Case Study 1: StreamFlow Four-Strategy Comparison

DataField.Dev

Case Study 1: StreamFlow Four-Strategy Comparison

Background

StreamFlow's data science team has a working churn prediction pipeline. After the evaluation overhaul in Chapter 16 --- fixing the leaky feature, switching to StratifiedGroupKFold, and choosing AUC-PR as the primary metric --- the team's best model is an XGBoost classifier with an AUC-PR of 0.46 and recall of 0.37 at the default threshold of 0.50.

The VP of Product is unimpressed. "You are telling me the model misses 63% of churners? What is the point?"

She has a point. The model's probability estimates rank churners higher than non-churners on average (AUC-PR of 0.46 is well above the 0.082 random baseline), but the default threshold wastes most of that ranking power. The team needs to figure out how to use the model's predictions to maximize the number of churners they can save.

The retention program costs $5 per subscriber contacted (a personalized email with a discount offer). Each saved churner preserves an average of $180 in lifetime value. The question is not "how accurate is the model" but "how much money does the model save."

This case study follows the team through a four-strategy comparison: baseline, class weights, SMOTE, and threshold tuning. The result reframes how they think about imbalanced classification.

The Data

StreamFlow's dataset: 60,000 subscriber-month records from 9,200 unique subscribers. 8.2% churn rate. The evaluation uses StratifiedGroupKFold with subscriber_id as the group variable to prevent subscriber leakage.

import numpy as np
import pandas as pd
from sklearn.datasets import make_classification
from sklearn.model_selection import train_test_split, StratifiedKFold
from sklearn.ensemble import GradientBoostingClassifier
from sklearn.metrics import (
    precision_score, recall_score, f1_score,
    average_precision_score, precision_recall_curve,
    confusion_matrix
)
from imblearn.over_sampling import SMOTE
from imblearn.pipeline import Pipeline as ImbPipeline
import warnings
warnings.filterwarnings('ignore')

# Simulated StreamFlow churn data (8.2% positive rate)
np.random.seed(42)
X, y = make_classification(
    n_samples=20000, n_features=20, n_informative=10,
    n_redundant=4, weights=[0.918, 0.082],
    flip_y=0.03, random_state=42
)

# Split: 60% train, 20% validation (for threshold tuning), 20% test
X_temp, X_test, y_temp, y_test = train_test_split(
    X, y, test_size=0.2, stratify=y, random_state=42
)
X_train, X_val, y_train, y_val = train_test_split(
    X_temp, y_temp, test_size=0.25, stratify=y_temp, random_state=42
)

print(f"Training:   {len(y_train):,} samples ({y_train.mean():.1%} positive)")
print(f"Validation: {len(y_val):,} samples ({y_val.mean():.1%} positive)")
print(f"Test:       {len(y_test):,} samples ({y_test.mean():.1%} positive)")
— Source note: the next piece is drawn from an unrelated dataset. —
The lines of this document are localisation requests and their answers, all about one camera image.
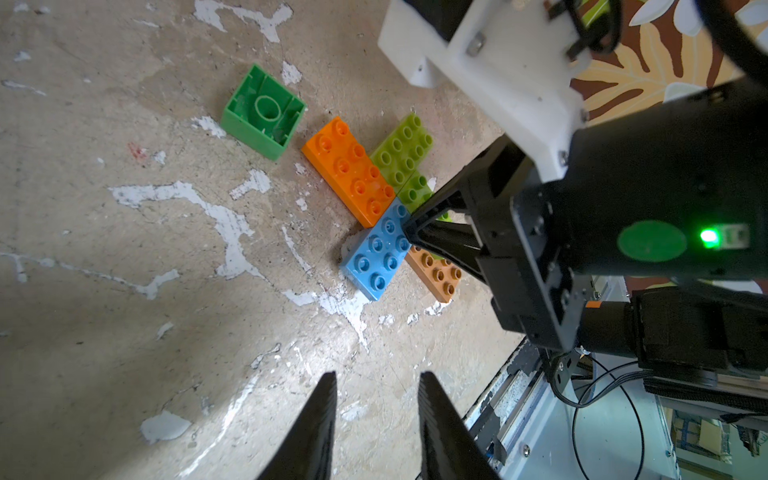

Training:   12,000 samples (8.2% positive)
Validation: 4,000 samples (8.2% positive)
Test:       4,000 samples (8.2% positive)

Strategy 1: Baseline (Default Model, Default Threshold)

The team starts with their best model configuration from the previous milestone, trained on the unmodified data with a default threshold of 0.50.

gb_baseline = GradientBoostingClassifier(
    n_estimators=200, learning_rate=0.1, max_depth=3, random_state=42
)
gb_baseline.fit(X_train, y_train)

proba_baseline = gb_baseline.predict_proba(X_test)[:, 1]
pred_baseline = (proba_baseline >= 0.50).astype(int)

cm = confusion_matrix(y_test, pred_baseline)
print("Strategy 1: Baseline (default threshold 0.50)")
print(f"  Confusion Matrix: TN={cm[0,0]}, FP={cm[0,1]}, FN={cm[1,0]}, TP={cm[1,1]}")
print(f"  Precision: {precision_score(y_test, pred_baseline):.3f}")
print(f"  Recall:    {recall_score(y_test, pred_baseline):.3f}")
print(f"  F1:        {f1_score(y_test, pred_baseline):.3f}")
print(f"  AUC-PR:    {average_precision_score(y_test, proba_baseline):.3f}")

Strategy 1: Baseline (default threshold 0.50)
  Confusion Matrix: TN=3598, FP=74, FN=210, TP=118
  Precision: 0.615
  Recall:    0.360
  F1:        0.454
  AUC-PR:    0.451

The model catches 118 churners and misses 210. At $180 per missed churner and $5 per wasted offer:

def compute_profit(y_true, y_pred, fn_cost=180, fp_cost=5):
    """Compute net savings from churn prediction."""
    cm = confusion_matrix(y_true, y_pred)
    tn, fp, fn, tp = cm.ravel()
    savings = tp * fn_cost  # saved churners
    offer_cost = (tp + fp) * fp_cost  # cost of all offers sent
    missed = fn * fn_cost  # cost of missed churners
    net = savings - offer_cost - missed
    return {'TP': tp, 'FP': fp, 'FN': fn, 'TN': tn,
            'savings': savings, 'offer_cost': offer_cost,
            'missed_cost': missed, 'net': net}

result_1 = compute_profit(y_test, pred_baseline)
print(f"\n  Saved churners value:  ${result_1['savings']:>8,}")
print(f"  Offer costs:           ${result_1['offer_cost']:>8,}")
print(f"  Missed churner cost:   ${result_1['missed_cost']:>8,}")
print(f"  Net profit:            ${result_1['net']:>8,}")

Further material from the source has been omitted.